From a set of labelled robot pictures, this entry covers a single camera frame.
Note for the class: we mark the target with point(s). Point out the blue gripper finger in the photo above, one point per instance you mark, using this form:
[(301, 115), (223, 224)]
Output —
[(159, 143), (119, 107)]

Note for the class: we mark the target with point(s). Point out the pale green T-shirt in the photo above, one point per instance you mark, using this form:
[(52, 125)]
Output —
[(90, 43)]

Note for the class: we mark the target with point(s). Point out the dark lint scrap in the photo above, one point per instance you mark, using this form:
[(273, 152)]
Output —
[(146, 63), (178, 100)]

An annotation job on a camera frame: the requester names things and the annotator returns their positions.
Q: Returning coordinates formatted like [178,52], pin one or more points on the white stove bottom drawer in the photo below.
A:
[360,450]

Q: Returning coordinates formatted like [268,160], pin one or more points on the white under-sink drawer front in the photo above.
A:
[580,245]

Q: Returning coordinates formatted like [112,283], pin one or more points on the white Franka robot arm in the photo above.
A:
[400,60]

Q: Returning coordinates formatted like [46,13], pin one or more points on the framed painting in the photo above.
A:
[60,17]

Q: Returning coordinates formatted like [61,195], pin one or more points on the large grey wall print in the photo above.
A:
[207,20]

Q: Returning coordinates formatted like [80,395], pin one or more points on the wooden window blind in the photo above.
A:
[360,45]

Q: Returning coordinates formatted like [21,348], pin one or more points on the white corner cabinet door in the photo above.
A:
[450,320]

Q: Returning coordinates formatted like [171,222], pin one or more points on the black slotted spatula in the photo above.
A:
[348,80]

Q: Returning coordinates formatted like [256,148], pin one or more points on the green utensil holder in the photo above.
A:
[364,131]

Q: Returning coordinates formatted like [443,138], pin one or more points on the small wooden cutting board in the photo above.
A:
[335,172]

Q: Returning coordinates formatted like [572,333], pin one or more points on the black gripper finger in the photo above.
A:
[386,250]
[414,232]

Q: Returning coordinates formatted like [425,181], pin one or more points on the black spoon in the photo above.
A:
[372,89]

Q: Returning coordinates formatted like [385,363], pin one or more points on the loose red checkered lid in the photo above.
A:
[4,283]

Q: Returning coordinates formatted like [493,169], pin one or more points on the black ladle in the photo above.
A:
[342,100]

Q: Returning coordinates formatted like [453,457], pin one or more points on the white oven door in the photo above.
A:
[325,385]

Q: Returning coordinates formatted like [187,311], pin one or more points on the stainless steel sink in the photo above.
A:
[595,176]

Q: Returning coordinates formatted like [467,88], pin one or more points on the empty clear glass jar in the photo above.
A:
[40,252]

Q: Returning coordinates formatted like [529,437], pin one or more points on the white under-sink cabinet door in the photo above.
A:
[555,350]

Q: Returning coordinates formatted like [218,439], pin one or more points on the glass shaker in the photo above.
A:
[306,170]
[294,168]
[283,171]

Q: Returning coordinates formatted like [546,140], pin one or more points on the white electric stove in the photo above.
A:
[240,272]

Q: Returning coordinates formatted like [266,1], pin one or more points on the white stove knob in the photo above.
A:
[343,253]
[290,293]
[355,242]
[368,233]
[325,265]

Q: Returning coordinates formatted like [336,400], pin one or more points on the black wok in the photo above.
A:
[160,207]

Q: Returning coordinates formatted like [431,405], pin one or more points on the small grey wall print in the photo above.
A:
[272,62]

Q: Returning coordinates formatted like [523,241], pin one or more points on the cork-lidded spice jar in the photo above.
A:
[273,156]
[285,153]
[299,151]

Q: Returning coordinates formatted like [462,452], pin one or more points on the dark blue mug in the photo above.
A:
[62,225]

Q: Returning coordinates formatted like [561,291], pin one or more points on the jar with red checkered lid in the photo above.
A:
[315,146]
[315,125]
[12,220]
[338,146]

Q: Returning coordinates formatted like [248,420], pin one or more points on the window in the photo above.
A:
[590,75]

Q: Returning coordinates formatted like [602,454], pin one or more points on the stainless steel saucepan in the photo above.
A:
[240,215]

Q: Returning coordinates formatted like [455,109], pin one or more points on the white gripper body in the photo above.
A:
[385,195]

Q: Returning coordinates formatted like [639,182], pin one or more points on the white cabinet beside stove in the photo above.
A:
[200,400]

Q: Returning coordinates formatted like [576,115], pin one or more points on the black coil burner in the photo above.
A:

+--

### [Assignment]
Among the entries above, say how many lines hold the word "mark". No other words belong in the answer.

### [Task result]
3